#### Data provided

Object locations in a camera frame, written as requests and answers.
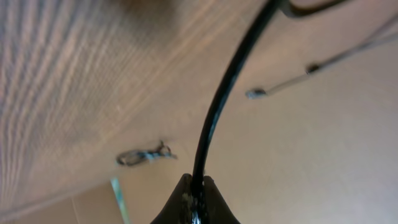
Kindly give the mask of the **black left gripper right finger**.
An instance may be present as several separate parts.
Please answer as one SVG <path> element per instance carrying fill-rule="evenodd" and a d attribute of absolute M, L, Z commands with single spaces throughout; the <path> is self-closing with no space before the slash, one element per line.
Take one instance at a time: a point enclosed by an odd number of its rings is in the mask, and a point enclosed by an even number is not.
<path fill-rule="evenodd" d="M 210 176 L 204 176 L 204 191 L 209 224 L 240 224 Z"/>

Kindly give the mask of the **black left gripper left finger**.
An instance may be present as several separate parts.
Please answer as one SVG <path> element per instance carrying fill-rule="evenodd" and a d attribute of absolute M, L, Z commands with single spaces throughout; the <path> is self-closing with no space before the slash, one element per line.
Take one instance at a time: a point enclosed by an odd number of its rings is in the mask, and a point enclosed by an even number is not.
<path fill-rule="evenodd" d="M 188 215 L 188 200 L 183 196 L 190 195 L 190 183 L 192 176 L 183 174 L 169 199 L 160 213 L 151 221 L 150 224 L 178 224 L 185 223 Z"/>

########

Problem details: Return every entry exactly, dropping the pictures.

Result of this exercise:
Object locations in a camera frame, written as requests and answers.
Kindly give the mask of the **black left gripper right finger**.
An instance may be present as several separate parts.
Please answer as one SVG <path> element per instance carrying fill-rule="evenodd" and a d attribute of absolute M, L, Z commands with single spaces throughout; the <path> is self-closing with no space before the slash, one element per line.
Take one instance at a time: a point enclosed by an odd number of its rings is in the mask, and a point enclosed by an even number is not.
<path fill-rule="evenodd" d="M 210 176 L 204 176 L 204 191 L 209 224 L 240 224 Z"/>

Kindly give the mask of the **black left gripper left finger**.
An instance may be present as several separate parts.
Please answer as one SVG <path> element per instance carrying fill-rule="evenodd" and a d attribute of absolute M, L, Z commands with single spaces throughout; the <path> is self-closing with no space before the slash, one element per line.
Take one instance at a time: a point enclosed by an odd number of its rings is in the mask, and a point enclosed by an even number is not.
<path fill-rule="evenodd" d="M 188 215 L 188 200 L 183 196 L 190 195 L 190 183 L 192 176 L 183 174 L 169 199 L 160 213 L 151 221 L 150 224 L 178 224 L 185 223 Z"/>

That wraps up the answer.